Imagine it’s early 2020 and there are signs of a major infectious disease outbreak. It’s a virus and you have taken samples and generated a sequence. Your first step is to compare your new sequence to what’s already in the databases. Fortunately, you have matches; because over the last decade or so, scientists have diligently shared some 30,000 coronavirus sequences in public databases, prior to the emergence of SARS-CoV-2. This gives you rapid access to some key tools to tackle the outbreak: you can identify the evolutionary lineage of the virus–what it’s closest to; you can make inferences about the biology, transmission and infection processes of the new virus–based on what’s known about the viruses already sequenced; and you can start to design therapeutic and vaccine pipelines.
But imagine a different scenario in which previous scientists had not made their coronavirus sequences available. You would be working in the dark, unable to identify and characterise the pathogen you were facing. The public health response would be delayed and less targeted, and work towards therapeutics and vaccines would be delayed by months at best.
Although in this example, the submitters of the preceding coronavirus sequences did not know how and when their data would be useful, it transpired that they were important. This is a general pattern; while those releasing scientific data openly cannot predict future use, it is essential that future use be enabled by submission to public databases. The investment is now; the return on investment is later.

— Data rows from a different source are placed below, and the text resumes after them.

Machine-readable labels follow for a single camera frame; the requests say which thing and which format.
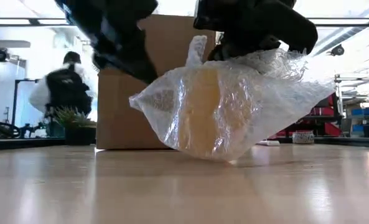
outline person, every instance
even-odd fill
[[[86,74],[80,55],[68,52],[63,66],[39,80],[31,93],[29,103],[45,117],[52,118],[50,126],[53,127],[49,130],[52,137],[63,137],[63,127],[53,121],[56,108],[75,108],[79,113],[90,113],[94,94],[85,82]]]

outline security camera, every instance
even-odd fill
[[[332,56],[341,56],[345,53],[345,49],[342,47],[342,44],[334,47],[328,54]]]
[[[7,52],[7,48],[0,48],[0,62],[8,62],[10,60],[10,54]]]

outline plastic bag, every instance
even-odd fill
[[[301,54],[276,49],[202,64],[205,44],[194,37],[185,67],[130,98],[165,145],[192,156],[235,160],[335,91]]]

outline ceiling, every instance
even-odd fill
[[[197,0],[159,0],[158,14],[192,16]],[[306,17],[369,17],[369,0],[297,0],[295,10]],[[63,12],[54,0],[0,0],[0,17],[51,17],[63,18]],[[56,33],[85,36],[76,28],[1,28],[0,40],[27,40],[32,46],[47,47]],[[342,77],[369,77],[369,28],[319,27],[319,41],[312,55],[326,54],[333,47],[342,44],[345,54],[332,57],[335,72]],[[18,50],[17,54],[28,54]],[[343,82],[348,94],[369,89],[369,83]]]

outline wooden table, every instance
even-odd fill
[[[232,164],[176,151],[0,151],[0,224],[369,223],[369,148],[254,147]]]

There’s a behavioural phenomenon known as present bias – our tendency to prioritise actions with immediate benefits over those that pay off in the future. This risks playing out powerfully in the life sciences. Depositing data in community-endorsed repositories takes time, and does not always deliver instant rewards. There are often no strong incentives to publish well-curated data unless it’s explicitly required, such as by funding bodies or journals. As a result, data are at risk of being lost or left inaccessible.

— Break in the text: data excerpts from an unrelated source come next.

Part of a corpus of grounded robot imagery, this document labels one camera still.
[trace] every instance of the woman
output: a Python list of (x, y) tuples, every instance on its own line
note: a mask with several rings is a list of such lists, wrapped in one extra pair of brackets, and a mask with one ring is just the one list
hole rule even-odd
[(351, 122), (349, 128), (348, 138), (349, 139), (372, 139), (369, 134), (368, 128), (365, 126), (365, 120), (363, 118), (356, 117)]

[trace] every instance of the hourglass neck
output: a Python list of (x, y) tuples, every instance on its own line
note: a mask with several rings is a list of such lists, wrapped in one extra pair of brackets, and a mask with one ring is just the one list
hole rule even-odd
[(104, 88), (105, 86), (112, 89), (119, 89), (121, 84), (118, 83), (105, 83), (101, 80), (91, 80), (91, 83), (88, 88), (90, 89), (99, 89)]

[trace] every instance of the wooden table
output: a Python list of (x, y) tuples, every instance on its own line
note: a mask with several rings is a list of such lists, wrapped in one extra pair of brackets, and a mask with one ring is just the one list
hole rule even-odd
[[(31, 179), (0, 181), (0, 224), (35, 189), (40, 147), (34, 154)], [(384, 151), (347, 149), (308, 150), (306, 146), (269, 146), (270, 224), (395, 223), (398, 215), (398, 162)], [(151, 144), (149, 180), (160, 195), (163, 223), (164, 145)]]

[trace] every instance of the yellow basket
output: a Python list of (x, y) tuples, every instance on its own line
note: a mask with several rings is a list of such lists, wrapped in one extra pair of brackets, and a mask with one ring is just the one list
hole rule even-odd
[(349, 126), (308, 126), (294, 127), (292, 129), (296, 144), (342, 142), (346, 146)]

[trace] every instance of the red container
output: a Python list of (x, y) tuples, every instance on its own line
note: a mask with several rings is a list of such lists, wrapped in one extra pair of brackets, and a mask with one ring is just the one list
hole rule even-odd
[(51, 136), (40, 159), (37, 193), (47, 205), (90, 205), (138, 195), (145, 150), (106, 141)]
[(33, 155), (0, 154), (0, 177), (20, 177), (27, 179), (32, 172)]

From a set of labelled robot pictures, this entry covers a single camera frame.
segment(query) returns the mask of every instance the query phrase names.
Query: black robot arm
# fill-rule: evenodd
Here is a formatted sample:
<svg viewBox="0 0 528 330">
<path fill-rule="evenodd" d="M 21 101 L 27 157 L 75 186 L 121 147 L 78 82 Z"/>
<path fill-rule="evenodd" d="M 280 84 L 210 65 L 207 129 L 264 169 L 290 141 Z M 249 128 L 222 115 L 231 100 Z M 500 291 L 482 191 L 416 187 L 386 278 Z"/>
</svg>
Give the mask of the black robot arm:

The problem is that future research depends on today’s data. The reference data for, and software tools of, tomorrow – the models, predictors, diagnostics – will only be as good as the data we collect today. If we only build with outdated, incomplete, or skewed data, our science will be lacking.
Take the example of an ecologically damaging invasive species. If someone identifies a new species or variant in a region and fails to register the key features that allow its identification, and/or fails to record publicly its presence in a given region, then, future researchers may be unable to recognise it and identify it as a repeat presence in the region. The onward risk, then, is that the chance is missed to intervene, track its spread, or understand its impact, simply because the essential data wasn’t available when it was most needed.
This is why comprehensive, continual data deposition must become a valued and recognised part of research practice. Shared data doesn’t just help others — it helps a scientist, their future self, and their field. It preserves the value of experimentation and ensures that today’s science remains actionable tomorrow.
We must align incentives, reduce friction, and instill a culture where sharing data is the norm and not the exception. Simply put, if your data isn’t in the system, then the system can’t work for you and other scientists around you.